The more things change . . . . .
.
Harry
********************************************
Henry George School of Social Science of Los Angeles Box 655 Tujunga CA 91042 Tel: 818 352-4141 -- Fax: 818 353-2242 http://haledward.home.comcast.net ******************************************** From: [EMAIL PROTECTED] [mailto:[EMAIL PROTECTED] On Behalf Of Karen Watters Cole Sent: Monday, November 24, 2003 6:09 PM To: [EMAIL PROTECTED] Subject: [Futurework] Before you can reinvent or revive an ideal... …don’t you have to take challenge the myths,
of prosperity, of the bootstrap, of a secure middle-class?
A New Kind Of
Poverty
Winter
flits in and out of New York City in the late fall, hitching a ride on the wind
that whips the Hudson River. One cold morning not long ago, just as day was
breaking, six men began to shift beneath their blankets under a stone arch up a
rise from the water. In the shadow of the newest castle-in-the-air skyscraper
midwifed by the Baron Trump, they gathered their possessions. An hour later they
had vanished, an urban mirage. There’s a new kind of homelessness in the
city, and a new kind of hunger, and a new kind of need and humiliation, but it
has managed to stay as invisible as those sleepers were by sunup. "What we're
seeing are many more working families on the brink of eviction," says Mary
Brosnahan, who runs the Coalition for the Homeless. "They fall behind on the
rent, and that's it, they're on the street." Adds Julia Erickson, the executive
director of City Harvest, which distributes food to soup kitchens and food
pantries, "Look at the Rescue Mission on Lafayette Street. They used to feed
single men, often substance abusers, homeless. Now you go in and there are bike
messengers, clerks, deli workers, dishwashers, people who work on cleaning
crews. Soup kitchens have been buying booster seats and highchairs. You never
used to see young kids at soup kitchens." America
is a country that now sits atop the precarious latticework of myth. It is the
myth that work provides rewards, that working people can support their families.

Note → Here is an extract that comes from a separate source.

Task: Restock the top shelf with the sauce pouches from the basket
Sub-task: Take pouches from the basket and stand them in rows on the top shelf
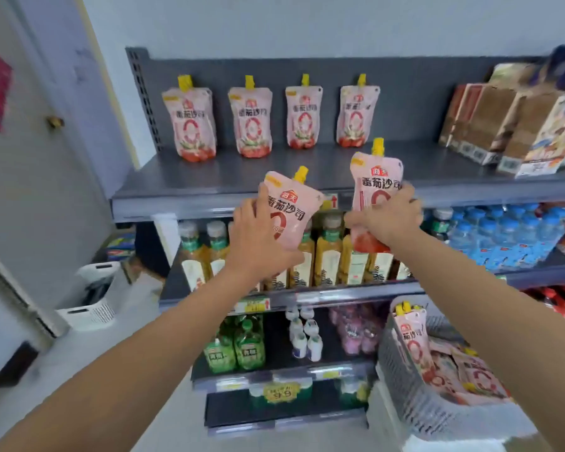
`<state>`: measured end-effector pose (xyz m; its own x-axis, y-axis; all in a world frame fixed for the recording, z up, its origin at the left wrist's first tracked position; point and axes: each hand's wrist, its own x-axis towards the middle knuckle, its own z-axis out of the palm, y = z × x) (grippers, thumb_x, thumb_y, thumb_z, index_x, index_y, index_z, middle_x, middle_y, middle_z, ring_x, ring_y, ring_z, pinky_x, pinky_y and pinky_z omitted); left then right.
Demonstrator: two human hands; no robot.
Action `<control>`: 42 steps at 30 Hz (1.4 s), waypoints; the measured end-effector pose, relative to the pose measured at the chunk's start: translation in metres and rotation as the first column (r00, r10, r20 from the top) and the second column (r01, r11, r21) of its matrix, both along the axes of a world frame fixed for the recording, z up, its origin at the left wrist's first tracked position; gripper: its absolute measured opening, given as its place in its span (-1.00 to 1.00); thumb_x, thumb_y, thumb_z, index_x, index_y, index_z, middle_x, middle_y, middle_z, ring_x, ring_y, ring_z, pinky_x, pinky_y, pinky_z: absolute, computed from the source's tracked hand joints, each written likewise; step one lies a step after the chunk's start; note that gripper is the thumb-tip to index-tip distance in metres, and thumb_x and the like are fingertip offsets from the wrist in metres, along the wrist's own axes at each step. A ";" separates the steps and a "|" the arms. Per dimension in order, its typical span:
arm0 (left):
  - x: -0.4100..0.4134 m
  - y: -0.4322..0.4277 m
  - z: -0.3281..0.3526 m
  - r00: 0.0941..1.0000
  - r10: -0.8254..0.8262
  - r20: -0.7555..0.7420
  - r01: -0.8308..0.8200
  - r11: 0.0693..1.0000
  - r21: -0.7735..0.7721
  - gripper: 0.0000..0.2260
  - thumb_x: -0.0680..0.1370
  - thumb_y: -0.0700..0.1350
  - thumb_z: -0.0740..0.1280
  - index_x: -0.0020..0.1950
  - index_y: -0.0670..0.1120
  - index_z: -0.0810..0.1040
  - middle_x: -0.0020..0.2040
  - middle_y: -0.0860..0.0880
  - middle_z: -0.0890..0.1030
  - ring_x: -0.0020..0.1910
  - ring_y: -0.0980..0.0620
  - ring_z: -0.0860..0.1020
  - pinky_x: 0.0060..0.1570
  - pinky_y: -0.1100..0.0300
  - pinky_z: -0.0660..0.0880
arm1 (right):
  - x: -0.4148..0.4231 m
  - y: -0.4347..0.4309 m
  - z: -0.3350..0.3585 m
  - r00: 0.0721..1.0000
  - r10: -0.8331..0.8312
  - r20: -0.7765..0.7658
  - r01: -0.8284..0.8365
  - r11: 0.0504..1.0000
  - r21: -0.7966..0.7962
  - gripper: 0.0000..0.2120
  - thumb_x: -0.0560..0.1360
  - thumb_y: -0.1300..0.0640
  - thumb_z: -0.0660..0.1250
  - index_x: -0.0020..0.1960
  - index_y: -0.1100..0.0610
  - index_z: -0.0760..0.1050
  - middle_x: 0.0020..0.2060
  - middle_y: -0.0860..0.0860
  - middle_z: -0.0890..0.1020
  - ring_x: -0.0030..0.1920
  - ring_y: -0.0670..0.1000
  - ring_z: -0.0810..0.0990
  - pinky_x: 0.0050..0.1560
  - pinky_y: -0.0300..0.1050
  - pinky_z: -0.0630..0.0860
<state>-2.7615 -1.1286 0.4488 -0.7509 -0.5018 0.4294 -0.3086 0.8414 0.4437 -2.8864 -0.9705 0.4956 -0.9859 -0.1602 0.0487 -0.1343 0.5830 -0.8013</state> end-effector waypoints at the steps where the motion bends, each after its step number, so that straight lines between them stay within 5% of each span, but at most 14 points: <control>1: 0.009 -0.014 0.009 0.999 0.026 -0.026 -0.026 1.000 0.002 0.13 0.22 0.15 0.51 0.56 -0.05 -0.13 0.33 -0.10 0.22 0.31 -0.13 0.22 0.30 0.01 0.23 | 0.006 -0.013 0.010 0.999 0.016 -0.032 -0.016 1.000 -0.018 0.09 0.19 0.00 0.59 0.49 0.18 -0.02 0.39 0.21 0.20 0.42 0.22 0.18 0.42 0.09 0.19; 16: -0.027 -0.191 0.096 0.878 0.324 -0.353 -0.316 0.945 0.081 0.12 0.21 0.11 0.54 0.55 -0.05 -0.10 0.31 -0.13 0.24 0.29 -0.12 0.26 0.29 -0.02 0.29 | -0.036 -0.165 0.073 0.974 0.183 -0.135 -0.201 0.970 -0.138 0.12 0.24 0.06 0.57 0.53 0.12 -0.13 0.43 0.17 0.08 0.42 0.19 0.07 0.35 0.19 0.22; 30: -0.112 -0.264 0.066 0.860 0.397 -0.322 -0.371 0.918 0.141 0.14 0.19 0.05 0.56 0.54 -0.07 -0.11 0.33 -0.15 0.23 0.33 -0.18 0.23 0.32 -0.18 0.27 | -0.100 -0.264 0.070 0.968 0.133 -0.214 -0.189 0.945 -0.268 0.16 0.22 0.03 0.60 0.52 0.18 -0.13 0.47 0.15 0.05 0.48 0.17 0.03 0.41 0.16 0.17; 42: -0.110 -0.269 0.063 0.873 0.394 -0.288 -0.357 0.918 0.173 0.26 0.15 0.09 0.63 0.54 -0.09 -0.19 0.40 -0.13 0.14 0.41 -0.14 0.16 0.36 -0.15 0.28 | -0.104 -0.317 0.032 0.962 0.141 -0.236 -0.182 0.970 -0.163 0.12 0.18 0.05 0.62 0.48 0.19 -0.04 0.40 0.17 0.13 0.39 0.20 0.17 0.35 0.13 0.26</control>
<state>-2.8712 -1.3971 0.5116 -0.3329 -0.7771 0.5341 -0.4223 0.6293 0.6524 -2.9906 -1.2877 0.5277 -0.9087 -0.2848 0.3052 -0.4002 0.3865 -0.8310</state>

It's a myth that has become so divorced from reality that it might as well begin
with the words "Once upon a time." According to the U.S. Department of
Agriculture, 1.6 million New Yorkers, or the equivalent of the population of
Philadelphia, suffer from "food insecurity," which is a fancy way of saying they
don't have enough to eat. Some are the people who come in at night and clean
those skyscrapers that glitter along the river. Some pour coffee and take care
of the aged parents of the people who live in those buildings. The American
Dream for the well-to-do grows from the bowed backs of the working poor, who too
often have to choose between groceries and rent. Even
if you've never been to the Rescue Mission, all the evidence for this is in a
damning new book called "The Betrayal of
Work" by Beth Shulman, a book that should be required reading for
every presidential candidate and member of Congress. According to Shulman, even
in the go-go '90s one out of every four American workers made less than $8.70 an
hour, an income equal to the government's poverty level for a family of four.
Many, if not most, of these workers have no health care, sick pay or retirement
provisions. We
salve our consciences, Shulman writes, by describing these people as "low
skilled," as though they're not important or intelligent enough to deserve more.
But low-skilled workers today are
better educated than ever before, and they constitute the linchpin of American
industry. When politicians crow
that happy days are here again because jobs are on the rise, it's these jobs
they're really talking about. Five
of the 10 occupations expected to grow big in the next decade are in the
lowest-paying job groups. And
before we sit back and decide that that's just the way it is, it's instructive
to consider the rest of the world.
While the bottom 10 percent of
American workers earn just 37 percent of our median wage, according to Shulman,
their counterparts in other industrialized countries earn upwards of 60 percent.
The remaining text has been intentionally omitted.